Quality Assurance

InnoMedica obtained a license to manufacture and wholesale pharmaceuticals in accordance with GMP standards in 2014. Since the start of the phase I clinical study with the drug in the field of oncology in 2018, the intravenous drugs manufactured at the production facility in Marly have been used to treat cancer patients in Swiss hospitals. Dr. Caroline Dafflon-Urech and Philipp Steffen are jointly responsible for Quality Assurance, and along with their five-person team, ensure an effective quality system is maintained in accordance with GMP standards.
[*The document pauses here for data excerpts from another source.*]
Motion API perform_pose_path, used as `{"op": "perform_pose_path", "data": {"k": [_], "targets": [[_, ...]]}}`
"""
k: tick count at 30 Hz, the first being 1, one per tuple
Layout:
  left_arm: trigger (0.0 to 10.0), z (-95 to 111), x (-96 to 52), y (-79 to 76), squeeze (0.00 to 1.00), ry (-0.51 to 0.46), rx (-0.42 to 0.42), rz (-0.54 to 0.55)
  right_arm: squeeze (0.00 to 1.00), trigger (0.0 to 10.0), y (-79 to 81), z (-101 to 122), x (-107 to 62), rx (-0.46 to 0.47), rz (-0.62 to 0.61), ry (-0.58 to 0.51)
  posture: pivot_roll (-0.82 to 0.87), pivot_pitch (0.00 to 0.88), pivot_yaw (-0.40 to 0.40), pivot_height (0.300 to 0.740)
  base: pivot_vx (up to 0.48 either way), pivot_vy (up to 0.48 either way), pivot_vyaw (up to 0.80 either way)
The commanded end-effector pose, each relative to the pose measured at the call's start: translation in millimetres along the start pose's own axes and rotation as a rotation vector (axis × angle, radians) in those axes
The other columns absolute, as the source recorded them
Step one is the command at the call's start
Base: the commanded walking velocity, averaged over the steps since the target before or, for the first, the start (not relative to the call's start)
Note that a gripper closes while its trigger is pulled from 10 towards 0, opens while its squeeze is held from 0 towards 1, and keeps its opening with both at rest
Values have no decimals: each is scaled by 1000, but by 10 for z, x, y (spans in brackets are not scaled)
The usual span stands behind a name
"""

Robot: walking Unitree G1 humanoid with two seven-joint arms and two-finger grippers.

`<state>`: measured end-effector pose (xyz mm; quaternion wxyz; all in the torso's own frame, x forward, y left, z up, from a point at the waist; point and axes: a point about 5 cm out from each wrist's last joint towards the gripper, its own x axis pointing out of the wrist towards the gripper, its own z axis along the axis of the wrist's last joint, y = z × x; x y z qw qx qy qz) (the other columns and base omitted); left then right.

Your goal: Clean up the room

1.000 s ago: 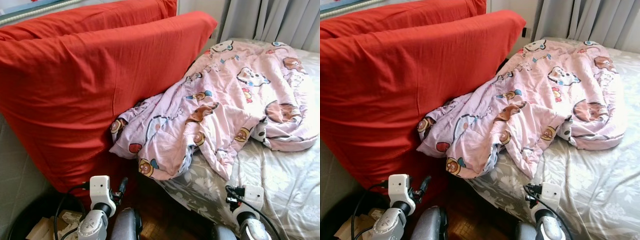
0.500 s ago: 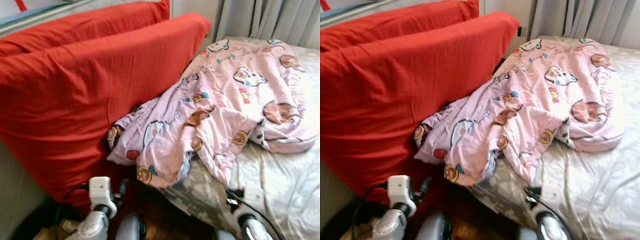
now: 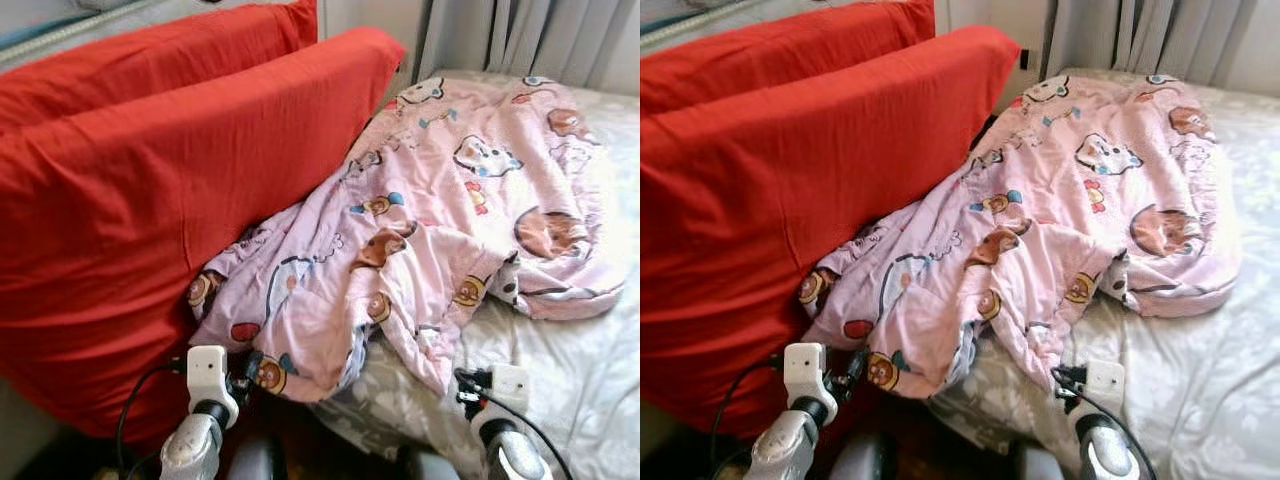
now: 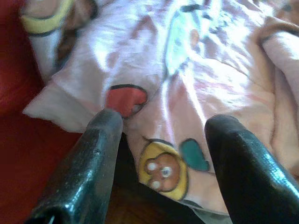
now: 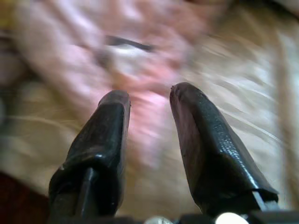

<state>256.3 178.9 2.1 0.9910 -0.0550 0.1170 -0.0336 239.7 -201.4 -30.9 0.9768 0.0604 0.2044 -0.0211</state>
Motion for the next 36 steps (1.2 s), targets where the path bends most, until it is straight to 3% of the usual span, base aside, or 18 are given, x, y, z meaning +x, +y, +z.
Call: {"op": "perform_pose_path", "data": {"k": [1, 14, 23, 29, 30, 31, 36], "targets": [[10000, -25, -43, 92, 0, 12, -4, 29, 1000, 10000, 122, 13, 29, 1, 52, -5, 46, 58, 35, 604, 0, 0, 0], [10000, -10, -19, 85, 0, 18, 2, 19, 1000, 10000, 171, 181, 150, 13, 54, -25, 64, 65, 47, 604, 0, 0, 0], [10000, 92, 39, 50, 0, -12, 3, 2, 1000, 10000, 164, 435, 307, 35, 2, -35, 101, 118, 61, 604, 0, 0, 0], [10000, 101, -22, 55, 0, -26, 5, -6, 1000, 10000, 149, 514, 348, 18, -8, -32, 127, 167, 69, 604, 0, 0, 0], [10000, 102, -41, 61, 0, -28, 5, -7, 600, 10000, 140, 519, 352, 26, -13, -29, 130, 180, 73, 604, 0, 0, 0], [10000, 104, -47, 63, 0, -27, 5, -7, 0, 10000, 134, 522, 355, 24, -16, -25, 131, 184, 74, 604, 0, 0, 0], [10000, 131, -117, 54, 0, -32, 8, -23, 0, 10000, 89, 529, 360, 24, -44, -9, 156, 228, 80, 604, 0, 0, 0]]}}
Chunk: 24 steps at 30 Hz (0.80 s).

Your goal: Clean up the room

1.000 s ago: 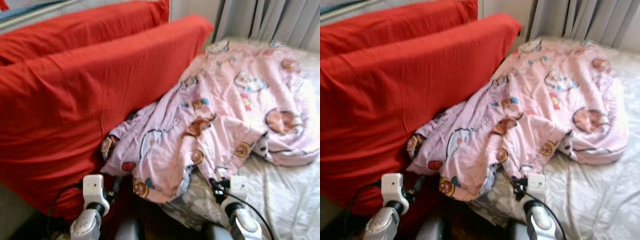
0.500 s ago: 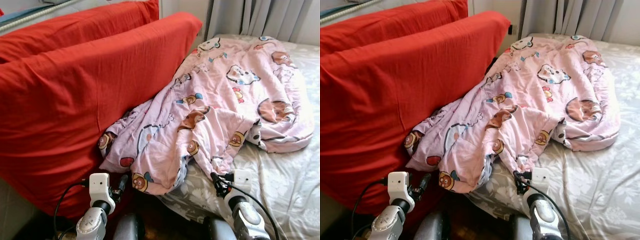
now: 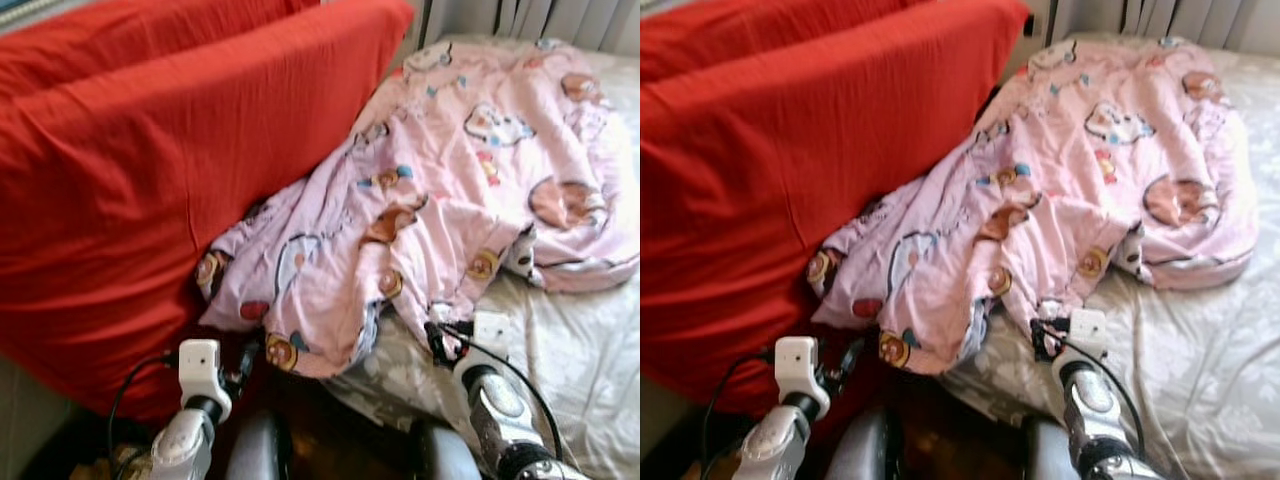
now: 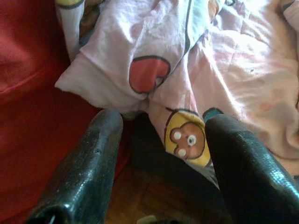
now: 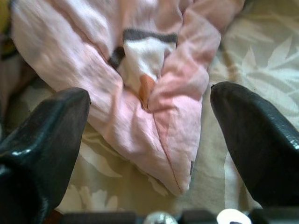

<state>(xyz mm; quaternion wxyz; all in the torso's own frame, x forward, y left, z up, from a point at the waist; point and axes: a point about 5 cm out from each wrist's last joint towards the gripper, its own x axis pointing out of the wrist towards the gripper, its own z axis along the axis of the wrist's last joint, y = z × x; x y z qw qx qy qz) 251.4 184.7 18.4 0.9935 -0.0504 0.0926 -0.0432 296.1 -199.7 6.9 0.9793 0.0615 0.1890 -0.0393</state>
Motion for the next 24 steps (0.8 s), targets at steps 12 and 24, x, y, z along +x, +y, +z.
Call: {"op": "perform_pose_path", "data": {"k": [12, 24], "targets": [[10000, 51, -184, -21, 0, 1, 3, -25, 0, 10000, 14, -10, 17, 56, -11, 31, 189, 285, 91, 604, 0, 0, 0], [10000, 47, -213, -80, 0, 29, 0, -28, 0, 4471, 132, 20, 55, 1, 59, 58, 186, 287, 71, 604, 0, 0, 0]]}}
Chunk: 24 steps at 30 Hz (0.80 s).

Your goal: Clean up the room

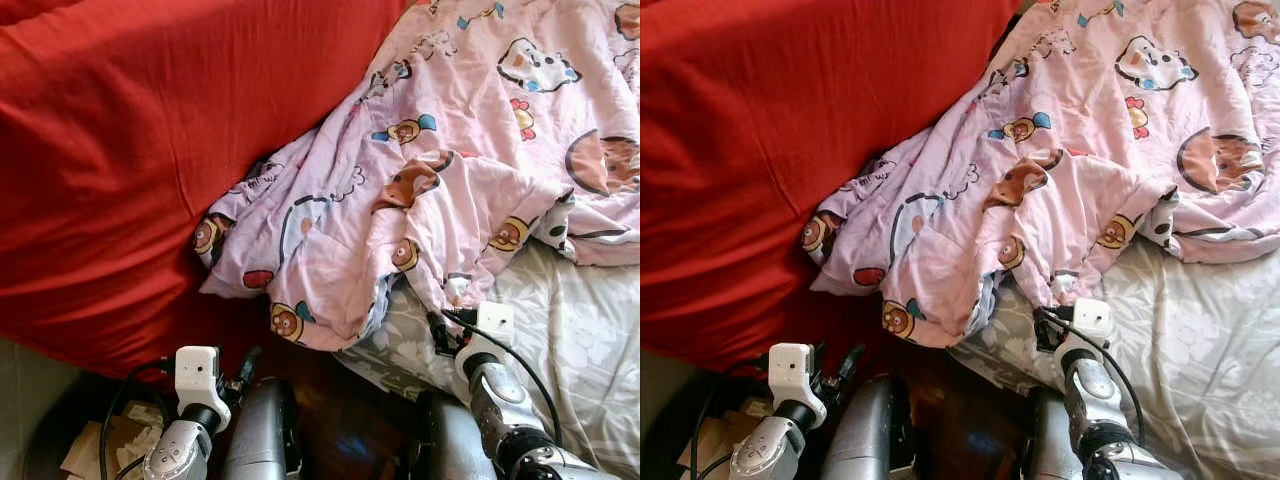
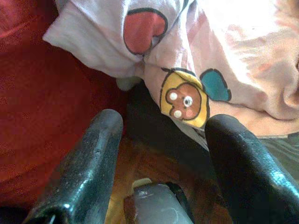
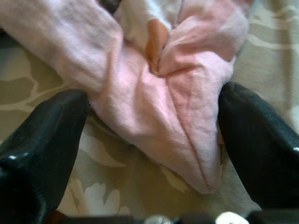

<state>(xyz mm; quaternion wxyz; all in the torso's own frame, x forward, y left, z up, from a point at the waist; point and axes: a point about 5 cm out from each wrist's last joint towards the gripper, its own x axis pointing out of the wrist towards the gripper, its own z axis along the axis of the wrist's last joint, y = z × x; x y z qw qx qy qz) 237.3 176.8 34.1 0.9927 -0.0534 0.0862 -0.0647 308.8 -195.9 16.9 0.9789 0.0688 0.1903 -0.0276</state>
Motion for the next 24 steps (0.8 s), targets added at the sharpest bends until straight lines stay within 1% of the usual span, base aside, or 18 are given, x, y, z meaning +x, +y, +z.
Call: {"op": "perform_pose_path", "data": {"k": [1, 8, 15, 20, 24], "targets": [[10000, -76, -53, 18, 0, 45, -1, 18, 0, 0, 92, -117, -18, -22, 53, 61, 181, 286, 67, 604, 0, 0, 0], [10000, -81, -19, -20, 0, 49, -10, 16, 0, 0, 50, -150, -31, -48, 42, 86, 174, 273, 61, 604, 0, 0, 0], [10000, -84, 15, -53, 0, 53, -21, 16, 0, 0, -27, -212, -61, -67, 24, 125, 165, 259, 53, 604, 0, 0, 0], [10000, -82, 36, -62, 0, 51, -26, 18, 0, 0, -96, -244, -80, -75, -12, 149, 161, 250, 48, 604, 0, 0, 0], [10000, -101, 62, -67, 0, 57, -28, 19, 0, 0, -108, -207, -68, -69, -15, 136, 151, 232, 45, 604, 0, 0, 0]]}}
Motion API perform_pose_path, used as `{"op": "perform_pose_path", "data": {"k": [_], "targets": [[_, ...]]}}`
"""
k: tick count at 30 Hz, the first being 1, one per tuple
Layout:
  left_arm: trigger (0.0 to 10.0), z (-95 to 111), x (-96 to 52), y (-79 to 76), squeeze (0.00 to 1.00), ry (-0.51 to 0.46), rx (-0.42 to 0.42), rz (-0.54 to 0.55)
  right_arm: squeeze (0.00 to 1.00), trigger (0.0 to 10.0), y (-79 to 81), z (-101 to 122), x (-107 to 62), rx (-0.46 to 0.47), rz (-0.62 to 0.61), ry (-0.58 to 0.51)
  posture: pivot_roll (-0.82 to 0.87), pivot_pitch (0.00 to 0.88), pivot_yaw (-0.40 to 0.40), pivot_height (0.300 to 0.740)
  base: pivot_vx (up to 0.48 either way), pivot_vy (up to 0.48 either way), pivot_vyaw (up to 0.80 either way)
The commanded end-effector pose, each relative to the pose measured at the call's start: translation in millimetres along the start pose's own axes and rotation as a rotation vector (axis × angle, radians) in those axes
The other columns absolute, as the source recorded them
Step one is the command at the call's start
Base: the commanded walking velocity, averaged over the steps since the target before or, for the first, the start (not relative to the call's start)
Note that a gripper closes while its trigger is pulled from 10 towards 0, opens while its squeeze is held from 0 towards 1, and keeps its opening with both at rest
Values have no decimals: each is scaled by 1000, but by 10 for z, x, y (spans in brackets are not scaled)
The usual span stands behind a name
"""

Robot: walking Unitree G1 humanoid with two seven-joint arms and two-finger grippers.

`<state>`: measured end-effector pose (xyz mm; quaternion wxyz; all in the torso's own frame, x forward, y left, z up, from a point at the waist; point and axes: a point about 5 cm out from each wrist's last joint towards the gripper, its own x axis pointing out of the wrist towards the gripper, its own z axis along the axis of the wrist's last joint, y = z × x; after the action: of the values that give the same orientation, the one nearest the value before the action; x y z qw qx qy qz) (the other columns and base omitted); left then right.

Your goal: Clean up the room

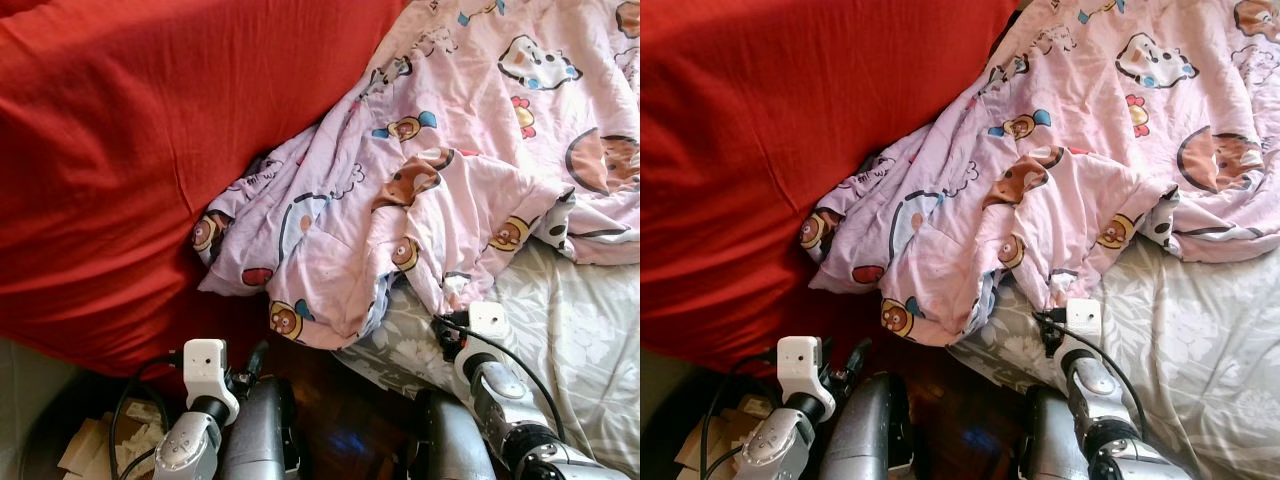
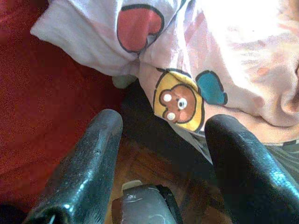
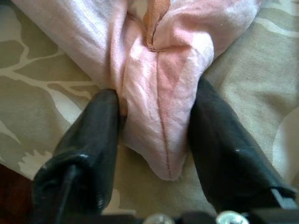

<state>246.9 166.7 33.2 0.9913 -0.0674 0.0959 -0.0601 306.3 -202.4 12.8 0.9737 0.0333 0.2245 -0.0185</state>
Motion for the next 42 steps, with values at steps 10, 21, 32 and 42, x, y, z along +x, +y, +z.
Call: {"op": "perform_pose_path", "data": {"k": [10, 21, 32, 42], "targets": [[10000, -167, 113, 30, 0, 67, -7, 26, 0, 0, -54, -137, -44, 21, -28, 46, 110, 160, 25, 604, 0, 0, 0], [10000, -217, 239, 42, 0, 88, -28, 48, 0, 0, -113, -212, -101, 42, -31, 21, 61, 83, 15, 604, 0, 0, 0], [10000, -365, 189, 182, 0, 144, -29, 94, 0, 10000, -224, -278, -206, 103, -95, -72, 41, 48, 34, 604, 0, 0, 0], [10000, -567, 50, 282, 0, 233, -21, 126, 0, 10000, -301, -381, -270, 104, -148, -55, 19, 0, 53, 664, 0, 0, 0]]}}
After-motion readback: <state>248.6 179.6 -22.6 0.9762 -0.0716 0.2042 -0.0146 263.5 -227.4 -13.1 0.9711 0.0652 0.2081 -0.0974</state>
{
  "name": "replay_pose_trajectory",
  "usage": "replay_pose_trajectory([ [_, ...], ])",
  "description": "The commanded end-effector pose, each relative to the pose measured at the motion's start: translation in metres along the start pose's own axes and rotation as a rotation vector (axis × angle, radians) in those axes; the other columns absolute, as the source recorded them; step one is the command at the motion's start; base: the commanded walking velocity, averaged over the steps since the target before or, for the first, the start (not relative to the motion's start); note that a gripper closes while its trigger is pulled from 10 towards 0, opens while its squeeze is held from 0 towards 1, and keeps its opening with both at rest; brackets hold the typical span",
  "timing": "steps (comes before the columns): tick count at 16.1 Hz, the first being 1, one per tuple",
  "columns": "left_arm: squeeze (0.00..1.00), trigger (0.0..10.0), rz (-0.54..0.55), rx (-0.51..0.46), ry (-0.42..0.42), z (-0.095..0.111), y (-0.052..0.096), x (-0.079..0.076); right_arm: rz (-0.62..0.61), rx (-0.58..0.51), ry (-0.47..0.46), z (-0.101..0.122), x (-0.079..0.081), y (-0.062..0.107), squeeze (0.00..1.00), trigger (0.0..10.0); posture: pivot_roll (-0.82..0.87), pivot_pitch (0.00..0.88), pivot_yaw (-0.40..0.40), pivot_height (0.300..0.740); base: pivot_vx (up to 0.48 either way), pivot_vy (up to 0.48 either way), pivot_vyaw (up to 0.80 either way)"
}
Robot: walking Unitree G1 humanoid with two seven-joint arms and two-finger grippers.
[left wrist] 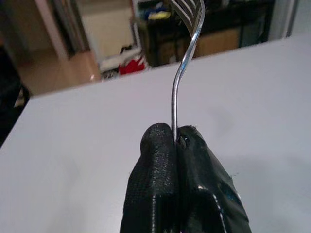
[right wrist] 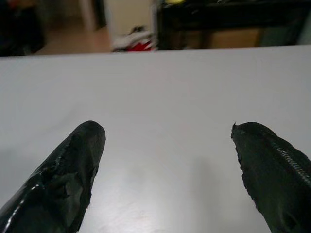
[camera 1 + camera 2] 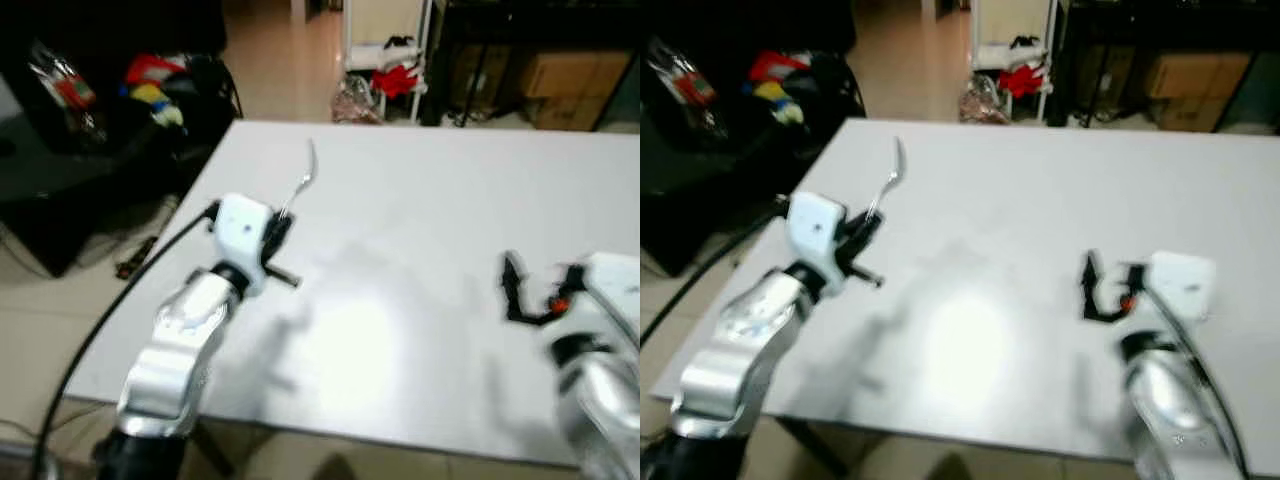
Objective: Setting the table
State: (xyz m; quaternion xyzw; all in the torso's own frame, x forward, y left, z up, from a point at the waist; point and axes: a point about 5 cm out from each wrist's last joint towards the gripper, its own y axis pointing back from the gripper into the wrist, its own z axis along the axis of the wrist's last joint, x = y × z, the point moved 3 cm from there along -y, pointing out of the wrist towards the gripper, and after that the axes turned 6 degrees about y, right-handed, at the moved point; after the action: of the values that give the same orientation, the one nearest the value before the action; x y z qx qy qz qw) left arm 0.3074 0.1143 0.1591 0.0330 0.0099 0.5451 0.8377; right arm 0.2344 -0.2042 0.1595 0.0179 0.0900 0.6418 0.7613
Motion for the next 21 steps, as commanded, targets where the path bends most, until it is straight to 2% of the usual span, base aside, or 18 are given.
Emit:
replay_pose_trajectory([
  [1, 0.00, 10.0, 0.000, 0.007, -0.012, 0.000, 0.003, 0.002, 0.025, 0.006, 0.001, 0.001, 0.004, 0.001, 0.00, 10.0, -0.04, 0.000, 0.025, 0.740, 0.000, 0.000, 0.00],
  [2, 0.00, 10.0, -0.004, 0.020, -0.020, -0.003, 0.002, 0.000, 0.044, 0.022, 0.001, -0.002, 0.006, 0.001, 0.00, 10.0, -0.04, 0.000, 0.023, 0.740, 0.000, 0.000, 0.00],
  [5, 0.00, 10.0, 0.037, 0.166, -0.103, -0.027, -0.006, 0.005, 0.113, 0.108, 0.050, -0.019, 0.006, -0.004, 0.00, 10.0, -0.03, 0.000, 0.016, 0.740, 0.000, 0.000, 0.00],
  [6, 0.00, 10.0, 0.032, 0.176, -0.112, -0.029, -0.007, 0.004, 0.119, 0.118, 0.051, -0.021, 0.006, -0.005, 0.00, 10.0, -0.03, 0.000, 0.016, 0.740, 0.000, 0.000, 0.00],
  [7, 0.00, 10.0, 0.033, 0.250, -0.147, -0.040, -0.007, 0.003, 0.197, 0.140, 0.064, -0.028, 0.011, -0.005, 0.00, 10.0, -0.02, 0.000, 0.015, 0.740, 0.000, 0.000, 0.00],
  [8, 0.00, 10.0, 0.051, 0.262, -0.140, -0.043, -0.006, 0.003, 0.248, 0.138, 0.080, -0.029, 0.014, -0.005, 0.00, 10.0, -0.02, 0.000, 0.016, 0.740, 0.000, 0.000, 0.00],
  [12, 0.00, 10.0, 0.089, 0.164, -0.059, -0.032, 0.003, 0.005, 0.217, 0.066, 0.048, -0.018, 0.017, -0.001, 0.00, 10.0, -0.03, 0.000, 0.027, 0.740, 0.000, 0.000, 0.00],
  [14, 0.00, 10.0, 0.061, 0.137, -0.091, -0.026, 0.008, 0.002, 0.168, 0.048, -0.015, -0.019, 0.017, 0.003, 0.00, 10.0, -0.02, 0.000, 0.024, 0.740, 0.000, -0.390, 0.00],
  [19, 0.00, 10.0, 0.064, 0.161, -0.146, -0.027, 0.016, 0.009, 0.171, 0.069, 0.010, -0.026, 0.017, 0.003, 0.00, 10.0, 0.00, 0.000, 0.019, 0.740, 0.000, -0.475, 0.00],
  [20, 0.00, 10.0, 0.073, 0.169, -0.131, -0.028, 0.017, 0.011, 0.172, 0.066, 0.012, -0.026, 0.017, 0.002, 0.00, 10.0, 0.00, 0.000, 0.016, 0.740, 0.000, 0.000, 0.00],
  [21, 0.00, 10.0, 0.090, 0.194, -0.159, -0.031, 0.018, 0.016, 0.204, 0.056, 0.012, -0.024, 0.021, 0.001, 0.00, 10.0, 0.01, 0.000, 0.015, 0.740, 0.000, 0.000, 0.00],
])
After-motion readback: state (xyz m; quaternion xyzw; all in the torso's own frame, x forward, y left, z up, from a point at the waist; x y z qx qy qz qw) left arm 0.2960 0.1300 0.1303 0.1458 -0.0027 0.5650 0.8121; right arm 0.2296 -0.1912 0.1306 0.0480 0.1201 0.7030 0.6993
They represent the final authority responsible for approving the batches for delivery to the hospitals, and are supported by Stéphane Gumy as the technically responsible person.

Dr. Maïa Caillier – PhD in Molecular and Cellular Biology, École Normale Supérieure de Lyon, previously: Manufacturing Engineer at STAAR Surgical
Dr. Caroline Dafflon-Urech – PhD in Oncology, EPFL; previously: PostDoc at Novartis Institutes for Biomedical Research (NIBR)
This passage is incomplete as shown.